■ Activity
Please take the lines from the one holding "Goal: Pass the" through the one holding "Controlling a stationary" in the data below and copy them exactly.

■ Data segment
+--

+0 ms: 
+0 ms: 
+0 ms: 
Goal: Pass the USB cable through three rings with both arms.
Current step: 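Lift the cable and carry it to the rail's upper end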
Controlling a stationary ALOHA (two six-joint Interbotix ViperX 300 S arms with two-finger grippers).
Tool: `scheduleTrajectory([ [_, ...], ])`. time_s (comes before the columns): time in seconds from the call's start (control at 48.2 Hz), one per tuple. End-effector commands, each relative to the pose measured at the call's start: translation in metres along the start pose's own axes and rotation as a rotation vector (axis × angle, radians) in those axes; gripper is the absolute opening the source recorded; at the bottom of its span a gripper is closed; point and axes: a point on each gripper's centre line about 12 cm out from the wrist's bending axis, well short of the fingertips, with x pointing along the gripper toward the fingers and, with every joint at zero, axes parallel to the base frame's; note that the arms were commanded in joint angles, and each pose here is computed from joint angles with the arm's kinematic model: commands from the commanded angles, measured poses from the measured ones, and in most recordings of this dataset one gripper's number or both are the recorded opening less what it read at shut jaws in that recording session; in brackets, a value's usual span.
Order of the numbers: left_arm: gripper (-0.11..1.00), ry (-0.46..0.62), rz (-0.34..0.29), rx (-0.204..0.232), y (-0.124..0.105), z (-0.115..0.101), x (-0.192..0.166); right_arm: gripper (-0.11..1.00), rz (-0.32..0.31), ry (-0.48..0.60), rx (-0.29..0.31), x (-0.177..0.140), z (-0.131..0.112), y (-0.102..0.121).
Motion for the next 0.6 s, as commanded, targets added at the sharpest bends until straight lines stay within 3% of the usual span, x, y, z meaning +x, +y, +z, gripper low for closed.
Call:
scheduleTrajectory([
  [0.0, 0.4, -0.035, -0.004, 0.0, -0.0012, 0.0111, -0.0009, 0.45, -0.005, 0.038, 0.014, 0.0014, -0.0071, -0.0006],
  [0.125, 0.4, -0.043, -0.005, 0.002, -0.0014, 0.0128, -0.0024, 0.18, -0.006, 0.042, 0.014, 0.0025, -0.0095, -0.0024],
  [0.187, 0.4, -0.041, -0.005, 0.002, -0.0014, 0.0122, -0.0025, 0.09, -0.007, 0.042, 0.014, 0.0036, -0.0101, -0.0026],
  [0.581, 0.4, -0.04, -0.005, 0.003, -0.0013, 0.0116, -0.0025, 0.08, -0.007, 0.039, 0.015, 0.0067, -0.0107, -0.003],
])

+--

■ Task response
Goal: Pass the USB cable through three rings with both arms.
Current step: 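Lift the cable and carry it to the rail's upper end
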Controlling a stationary ALOHA (two six-joint Interbotix ViperX 300 S arms with two-finger grippers).

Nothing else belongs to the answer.